Adolescentes; Aptidão cardiorrespiratória; Teste de campo; Pontos de corte

ORIGINAL ARTICLE

Estimation of cardiorespiratory fitness in adolescents with the 9-minute run/walk test

Ana Carolina Paludo^I; Mariana Biagi Batista^II; Hélio Serassuelo Júnior^I; Edilson Serpeloni Cyrino^I; Enio Ricardo Vaz Ronque^I

^IUniversidade Estadual de Londrina. Programa de Pós-Graduação Associado. Londrina, PR, Brasil

^IIFaculdade Dom Bosco. Cornélio Procópio, PR, Brasil

Corresponding author

ABSTRACT

The aim of this study was to analyze estimation of cardiorespiratory fitness (CRF) in adolescents aged 10 to 12 years by means of the 9-minute run/walk test. A total of 115 adolescents (61 boys and 54 girls) took part in the study. Mean age was 12.2±0.9 and 12.1±0.7 years, body mass 47.5±13.6 and 45.0±13.2 kg, height 150.9±7.7and 150.4±7.3 cm, and VO₂peak 49.9±9.5 and 42.2±7.4 mL/kg/min in boys and girls respectively. The subjects performed a maximal treadmill test and a 9-minute run/walk field test (9-minute test). The relationship between VO₂ and the 9-minute test was analyzed by Pearson's correlation coefficient. The difference between the proportions of adolescents who met health criteria and agreement between the CRF cutoff points proposed in the Physical Best and Fitnessgram batteries was analyzed with McNemar's test and the Kappa statistic respectively. The significance level was set at 5%. There was moderate correlation (r=0.64) between the 9-minute test and directly measured VO₂peak in the sample as a whole. Gender-stratified analysis showed higher correlation in boys (r=0.59) than in girls (r=0.43).
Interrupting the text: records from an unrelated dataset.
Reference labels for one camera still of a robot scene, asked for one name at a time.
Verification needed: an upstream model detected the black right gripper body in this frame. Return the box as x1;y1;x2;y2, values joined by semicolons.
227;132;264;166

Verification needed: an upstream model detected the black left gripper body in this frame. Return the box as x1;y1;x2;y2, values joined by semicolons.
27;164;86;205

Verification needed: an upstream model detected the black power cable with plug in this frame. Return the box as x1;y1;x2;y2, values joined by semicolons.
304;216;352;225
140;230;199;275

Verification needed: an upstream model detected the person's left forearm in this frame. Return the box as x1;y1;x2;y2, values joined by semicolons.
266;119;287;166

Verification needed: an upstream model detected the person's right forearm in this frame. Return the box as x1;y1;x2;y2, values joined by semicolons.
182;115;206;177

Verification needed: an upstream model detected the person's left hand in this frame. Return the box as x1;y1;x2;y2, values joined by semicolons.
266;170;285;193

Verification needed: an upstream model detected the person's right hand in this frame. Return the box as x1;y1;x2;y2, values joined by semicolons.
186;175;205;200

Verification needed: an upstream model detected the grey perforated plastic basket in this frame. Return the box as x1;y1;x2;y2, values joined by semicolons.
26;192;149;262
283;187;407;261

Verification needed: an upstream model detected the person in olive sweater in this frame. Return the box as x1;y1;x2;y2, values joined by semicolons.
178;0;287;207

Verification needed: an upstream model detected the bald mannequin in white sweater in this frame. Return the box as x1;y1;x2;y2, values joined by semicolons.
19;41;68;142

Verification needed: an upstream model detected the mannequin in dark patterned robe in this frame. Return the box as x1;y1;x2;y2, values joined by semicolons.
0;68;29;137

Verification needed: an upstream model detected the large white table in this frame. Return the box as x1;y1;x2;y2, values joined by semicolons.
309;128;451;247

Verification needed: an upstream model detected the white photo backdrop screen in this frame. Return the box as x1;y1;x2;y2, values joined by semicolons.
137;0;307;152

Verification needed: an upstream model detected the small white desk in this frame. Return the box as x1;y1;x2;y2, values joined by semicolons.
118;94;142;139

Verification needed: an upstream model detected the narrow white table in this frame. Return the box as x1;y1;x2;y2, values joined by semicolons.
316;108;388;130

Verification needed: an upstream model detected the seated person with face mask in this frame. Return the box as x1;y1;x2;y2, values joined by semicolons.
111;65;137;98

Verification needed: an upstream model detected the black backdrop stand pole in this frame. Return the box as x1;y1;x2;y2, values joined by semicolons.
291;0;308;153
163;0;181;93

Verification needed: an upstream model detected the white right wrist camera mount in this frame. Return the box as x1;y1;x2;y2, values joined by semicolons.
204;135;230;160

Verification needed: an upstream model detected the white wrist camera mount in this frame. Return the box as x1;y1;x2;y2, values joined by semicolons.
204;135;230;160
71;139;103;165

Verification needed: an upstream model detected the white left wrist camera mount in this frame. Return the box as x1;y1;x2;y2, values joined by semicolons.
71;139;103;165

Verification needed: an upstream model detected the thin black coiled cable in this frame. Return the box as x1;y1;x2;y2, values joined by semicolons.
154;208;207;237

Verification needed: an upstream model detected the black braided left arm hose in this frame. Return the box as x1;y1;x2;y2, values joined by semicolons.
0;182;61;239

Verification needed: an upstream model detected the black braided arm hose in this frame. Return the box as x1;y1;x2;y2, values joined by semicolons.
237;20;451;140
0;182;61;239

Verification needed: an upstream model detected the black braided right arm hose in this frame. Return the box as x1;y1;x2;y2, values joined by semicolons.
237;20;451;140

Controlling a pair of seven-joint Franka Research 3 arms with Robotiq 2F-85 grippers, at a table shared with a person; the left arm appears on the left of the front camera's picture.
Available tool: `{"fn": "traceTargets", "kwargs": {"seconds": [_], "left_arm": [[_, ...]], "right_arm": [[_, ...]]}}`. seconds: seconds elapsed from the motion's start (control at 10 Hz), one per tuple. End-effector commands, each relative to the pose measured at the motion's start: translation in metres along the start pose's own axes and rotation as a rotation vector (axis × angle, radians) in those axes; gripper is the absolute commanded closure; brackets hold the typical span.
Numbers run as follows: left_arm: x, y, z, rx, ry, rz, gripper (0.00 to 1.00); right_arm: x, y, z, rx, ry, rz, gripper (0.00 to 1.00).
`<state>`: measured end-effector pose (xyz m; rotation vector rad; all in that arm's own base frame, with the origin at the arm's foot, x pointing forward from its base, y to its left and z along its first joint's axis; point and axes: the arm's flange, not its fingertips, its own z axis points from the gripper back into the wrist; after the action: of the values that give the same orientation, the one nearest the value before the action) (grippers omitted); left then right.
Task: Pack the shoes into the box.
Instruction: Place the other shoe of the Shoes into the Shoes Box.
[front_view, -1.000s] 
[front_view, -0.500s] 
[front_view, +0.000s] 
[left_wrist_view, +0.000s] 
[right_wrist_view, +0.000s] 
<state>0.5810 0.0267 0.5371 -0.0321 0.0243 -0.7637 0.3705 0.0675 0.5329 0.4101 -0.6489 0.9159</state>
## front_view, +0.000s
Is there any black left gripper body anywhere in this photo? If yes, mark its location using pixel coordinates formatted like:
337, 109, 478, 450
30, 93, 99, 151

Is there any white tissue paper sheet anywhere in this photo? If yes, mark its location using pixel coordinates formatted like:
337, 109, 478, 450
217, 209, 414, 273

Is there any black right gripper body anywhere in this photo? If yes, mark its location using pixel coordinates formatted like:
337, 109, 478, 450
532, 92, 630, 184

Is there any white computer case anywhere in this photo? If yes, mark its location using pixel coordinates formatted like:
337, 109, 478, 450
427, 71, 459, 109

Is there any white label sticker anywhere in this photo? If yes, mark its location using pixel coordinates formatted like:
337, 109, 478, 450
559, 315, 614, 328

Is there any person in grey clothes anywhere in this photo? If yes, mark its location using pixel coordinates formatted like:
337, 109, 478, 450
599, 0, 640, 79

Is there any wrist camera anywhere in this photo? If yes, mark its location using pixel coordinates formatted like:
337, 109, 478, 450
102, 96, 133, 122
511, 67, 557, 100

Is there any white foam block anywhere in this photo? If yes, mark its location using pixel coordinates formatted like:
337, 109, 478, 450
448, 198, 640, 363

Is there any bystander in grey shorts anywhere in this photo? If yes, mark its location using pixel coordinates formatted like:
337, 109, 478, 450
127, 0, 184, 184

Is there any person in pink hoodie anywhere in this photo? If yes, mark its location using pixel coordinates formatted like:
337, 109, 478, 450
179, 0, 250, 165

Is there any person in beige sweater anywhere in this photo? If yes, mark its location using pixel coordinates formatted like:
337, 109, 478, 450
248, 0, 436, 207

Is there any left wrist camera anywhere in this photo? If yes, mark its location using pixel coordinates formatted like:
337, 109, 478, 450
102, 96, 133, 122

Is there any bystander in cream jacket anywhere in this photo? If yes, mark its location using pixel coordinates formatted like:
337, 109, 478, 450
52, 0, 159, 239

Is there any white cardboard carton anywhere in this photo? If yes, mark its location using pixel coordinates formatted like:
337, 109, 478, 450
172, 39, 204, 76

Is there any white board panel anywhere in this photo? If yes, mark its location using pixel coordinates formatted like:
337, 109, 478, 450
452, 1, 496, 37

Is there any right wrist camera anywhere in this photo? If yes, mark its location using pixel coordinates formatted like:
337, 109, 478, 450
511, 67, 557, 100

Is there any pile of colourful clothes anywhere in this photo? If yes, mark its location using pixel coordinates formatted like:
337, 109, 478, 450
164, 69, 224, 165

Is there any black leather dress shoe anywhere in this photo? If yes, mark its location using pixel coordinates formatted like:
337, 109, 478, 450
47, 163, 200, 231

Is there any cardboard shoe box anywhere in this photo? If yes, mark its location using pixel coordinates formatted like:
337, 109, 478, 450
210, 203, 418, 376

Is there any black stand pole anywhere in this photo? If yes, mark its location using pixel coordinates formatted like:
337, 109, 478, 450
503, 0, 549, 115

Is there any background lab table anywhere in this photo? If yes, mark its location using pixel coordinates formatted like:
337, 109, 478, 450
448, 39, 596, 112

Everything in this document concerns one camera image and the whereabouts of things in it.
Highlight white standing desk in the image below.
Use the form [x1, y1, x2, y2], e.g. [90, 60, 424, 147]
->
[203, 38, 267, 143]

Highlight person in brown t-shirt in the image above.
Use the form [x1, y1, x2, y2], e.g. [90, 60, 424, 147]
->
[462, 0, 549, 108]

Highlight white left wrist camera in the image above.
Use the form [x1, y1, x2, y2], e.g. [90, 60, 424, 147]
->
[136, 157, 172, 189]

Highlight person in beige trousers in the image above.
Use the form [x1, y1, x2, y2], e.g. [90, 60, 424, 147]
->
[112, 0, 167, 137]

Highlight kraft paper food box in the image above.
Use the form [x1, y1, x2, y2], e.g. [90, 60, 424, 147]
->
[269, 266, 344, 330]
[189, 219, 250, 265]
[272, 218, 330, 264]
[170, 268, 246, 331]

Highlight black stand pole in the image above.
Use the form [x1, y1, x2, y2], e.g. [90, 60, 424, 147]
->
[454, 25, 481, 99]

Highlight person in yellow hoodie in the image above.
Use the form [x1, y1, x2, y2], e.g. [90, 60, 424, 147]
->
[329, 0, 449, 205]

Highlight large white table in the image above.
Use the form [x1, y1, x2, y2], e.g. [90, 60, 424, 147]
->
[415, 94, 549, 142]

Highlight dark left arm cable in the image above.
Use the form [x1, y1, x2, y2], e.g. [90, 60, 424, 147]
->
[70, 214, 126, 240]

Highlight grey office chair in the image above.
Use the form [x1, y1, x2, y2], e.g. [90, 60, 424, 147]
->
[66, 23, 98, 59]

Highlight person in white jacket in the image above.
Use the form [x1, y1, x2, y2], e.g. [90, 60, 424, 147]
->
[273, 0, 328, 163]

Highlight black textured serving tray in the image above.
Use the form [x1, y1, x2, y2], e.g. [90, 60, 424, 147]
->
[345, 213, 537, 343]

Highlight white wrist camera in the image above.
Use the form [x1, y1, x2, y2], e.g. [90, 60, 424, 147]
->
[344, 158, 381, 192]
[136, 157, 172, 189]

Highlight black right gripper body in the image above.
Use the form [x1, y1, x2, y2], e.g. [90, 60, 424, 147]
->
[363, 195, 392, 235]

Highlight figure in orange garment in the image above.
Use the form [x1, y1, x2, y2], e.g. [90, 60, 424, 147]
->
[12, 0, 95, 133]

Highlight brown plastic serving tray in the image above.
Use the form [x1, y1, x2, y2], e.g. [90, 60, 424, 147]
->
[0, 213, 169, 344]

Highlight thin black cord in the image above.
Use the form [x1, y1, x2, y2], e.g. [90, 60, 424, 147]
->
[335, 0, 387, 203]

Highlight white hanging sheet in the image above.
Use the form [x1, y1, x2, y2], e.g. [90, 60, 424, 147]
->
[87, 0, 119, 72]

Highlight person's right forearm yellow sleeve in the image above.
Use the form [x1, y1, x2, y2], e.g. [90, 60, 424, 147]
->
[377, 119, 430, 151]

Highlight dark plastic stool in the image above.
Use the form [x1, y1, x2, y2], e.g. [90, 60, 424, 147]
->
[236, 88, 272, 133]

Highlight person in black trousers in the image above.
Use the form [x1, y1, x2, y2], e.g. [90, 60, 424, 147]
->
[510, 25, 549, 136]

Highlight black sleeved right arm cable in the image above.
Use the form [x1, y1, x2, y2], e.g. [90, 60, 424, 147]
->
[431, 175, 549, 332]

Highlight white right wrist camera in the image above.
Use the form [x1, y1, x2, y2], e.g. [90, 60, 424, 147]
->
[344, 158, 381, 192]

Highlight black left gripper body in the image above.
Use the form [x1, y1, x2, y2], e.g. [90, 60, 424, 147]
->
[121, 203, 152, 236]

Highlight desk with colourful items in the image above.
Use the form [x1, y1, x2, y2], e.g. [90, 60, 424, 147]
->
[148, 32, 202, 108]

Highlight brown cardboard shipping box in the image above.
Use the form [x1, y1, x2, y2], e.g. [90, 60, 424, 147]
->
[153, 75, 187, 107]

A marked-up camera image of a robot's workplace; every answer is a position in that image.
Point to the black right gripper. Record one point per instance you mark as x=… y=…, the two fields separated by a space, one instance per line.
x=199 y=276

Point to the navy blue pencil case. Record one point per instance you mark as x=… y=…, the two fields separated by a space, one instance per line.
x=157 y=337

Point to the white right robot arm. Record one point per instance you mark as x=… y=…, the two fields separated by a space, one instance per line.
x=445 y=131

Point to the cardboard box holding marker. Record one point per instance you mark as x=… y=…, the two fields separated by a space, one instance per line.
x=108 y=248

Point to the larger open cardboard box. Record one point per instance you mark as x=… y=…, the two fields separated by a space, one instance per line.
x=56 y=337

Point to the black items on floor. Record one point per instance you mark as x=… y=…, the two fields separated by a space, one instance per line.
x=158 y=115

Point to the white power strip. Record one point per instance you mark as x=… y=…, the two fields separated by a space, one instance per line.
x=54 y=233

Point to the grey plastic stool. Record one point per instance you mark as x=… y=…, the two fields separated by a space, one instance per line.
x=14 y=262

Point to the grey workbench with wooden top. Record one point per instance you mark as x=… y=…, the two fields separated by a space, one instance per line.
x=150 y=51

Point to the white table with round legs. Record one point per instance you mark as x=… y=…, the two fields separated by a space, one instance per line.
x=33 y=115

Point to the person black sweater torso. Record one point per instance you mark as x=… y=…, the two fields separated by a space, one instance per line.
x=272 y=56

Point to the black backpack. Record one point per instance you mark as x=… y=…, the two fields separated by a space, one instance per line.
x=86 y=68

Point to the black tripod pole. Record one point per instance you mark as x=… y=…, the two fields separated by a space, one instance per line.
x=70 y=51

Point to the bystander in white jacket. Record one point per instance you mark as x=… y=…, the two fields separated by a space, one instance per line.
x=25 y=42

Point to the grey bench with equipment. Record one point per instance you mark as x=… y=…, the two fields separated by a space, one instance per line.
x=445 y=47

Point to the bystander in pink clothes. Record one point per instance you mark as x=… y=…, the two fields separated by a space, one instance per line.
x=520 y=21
There were significant differences between the tested cutoff points (P<0.001) and weak agreement (Kappa = 0.19) in relation to CRF. These findings suggest that the 9-minute test appears to be a valid indicator of CRF in adolescents between the ages of 10 and 12. However, care should be taken when choosing cutoff points for classification of cardiorespiratory fitness.

Key words: Adolescents; Cardiorespiratory fitness; Cutoff points; Field test.

INTRODUCTION

In recent years, some studies have shown that cardiorespiratory fitness (CRF) is associated with health outcomes in children and adolescents, with satisfactory CRF being related to low levels of central and overall obesity, healthy cardiovascular parameters, and low metabolic scores^1,2.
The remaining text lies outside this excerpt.